Yes, individuals may get dysautonomia and POTS following a Lyme disease infection.
What testing is available to clinicians to diagnose dysautonomia?
Tests for POTS
- 10 Minute Stand Test
- Done in a doctor’s office to measure blood pressure and heart rate while standing for 10 minutes
- Heart rate increase of more than 30 beats per minutes with standing is diagnostic of POTS
- Tilt table test
- A more complicated test that includes continuous monitoring of heart rate and blood pressure while lying down and while suspended in an upright position on a tilt table
- Transcranial Doppler Ultrasound
- Measures the change in blood flow to the brain with tilt
Tests for other aspects of Dysautonomia
- Motility testing for gastrointestinal dysautonomia
- Determines what area of the gut is affected
- Quantitative sudomotor axon reflex test (QSART)

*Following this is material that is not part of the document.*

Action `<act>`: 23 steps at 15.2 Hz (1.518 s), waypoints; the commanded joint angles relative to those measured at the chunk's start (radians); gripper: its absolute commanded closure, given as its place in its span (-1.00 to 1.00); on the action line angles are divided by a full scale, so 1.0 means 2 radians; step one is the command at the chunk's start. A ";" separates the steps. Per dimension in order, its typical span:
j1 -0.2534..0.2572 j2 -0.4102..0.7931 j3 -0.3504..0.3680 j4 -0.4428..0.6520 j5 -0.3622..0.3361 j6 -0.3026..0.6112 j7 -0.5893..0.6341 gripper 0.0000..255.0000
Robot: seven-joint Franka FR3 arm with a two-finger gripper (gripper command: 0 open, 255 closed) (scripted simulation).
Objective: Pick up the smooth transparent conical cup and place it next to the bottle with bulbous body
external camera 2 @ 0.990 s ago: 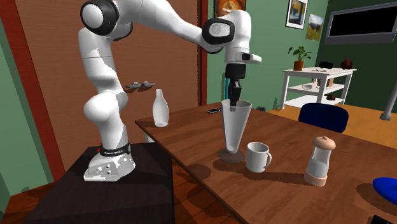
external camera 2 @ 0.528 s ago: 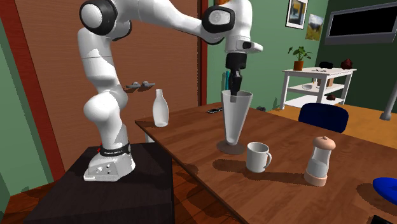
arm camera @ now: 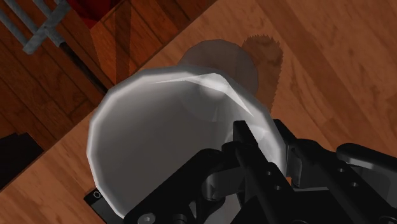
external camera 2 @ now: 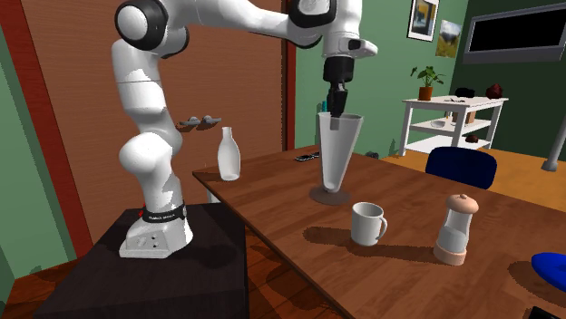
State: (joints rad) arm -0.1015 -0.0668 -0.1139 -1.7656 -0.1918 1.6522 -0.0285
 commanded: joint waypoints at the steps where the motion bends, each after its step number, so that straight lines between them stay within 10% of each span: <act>1: 0.000 0.000 0.001 0.014 0.000 -0.014 -0.002 1.00; 23: 0.000 0.056 0.001 0.235 0.003 -0.176 -0.032 1.00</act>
State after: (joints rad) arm -0.1014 0.0389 -0.1130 -1.3218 -0.1853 1.3188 -0.0907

- Measures the nerves that control sweating
- Skin biopsy to detect small fiber neuropathy, which is commonly present in patients with dysautonomia
- Detects decrease in density of the small nerve fibers in the skin
What are the limitations of current diagnostics?
Dysautonomia is a dynamic disease that can wax and wane, and diagnostic tests on a patient’s good day may not have positive findings despite the patient’s history of symptom flares.
Potential Risk Factors for POTS
- Genetic and autoimmune susceptibility
- POTS disproportionately affects young women
- Hypermobility or Ehlers Danlos Syndrome (EDS)
Treatments for Dysautonomia
Beneficial lifestyle approaches
- Increased fluid and salt intake to optimize circulation and improve blood flow
- Compression stockings
- Abdominal binder to help pump blood back up to the heart and brain
- Patient-tailored exercise programs designed for patients with dysautonomia since exercise may not be well-tolerated
- Medications to improve gut motility
- Medications to improve circulation
- By reducing heart rate
- By increasing blood pressure
- Medications to target autonomic nervous system
- In clinical trials, immunomodulating medications such as IVIg (Intravenous Immunoglobulin) are being studied
- Antimicrobials for ongoing infections
Many infections are associated with POTS. Different infection-associated POTS syndromes present with similar symptoms and may share common underlying mechanisms.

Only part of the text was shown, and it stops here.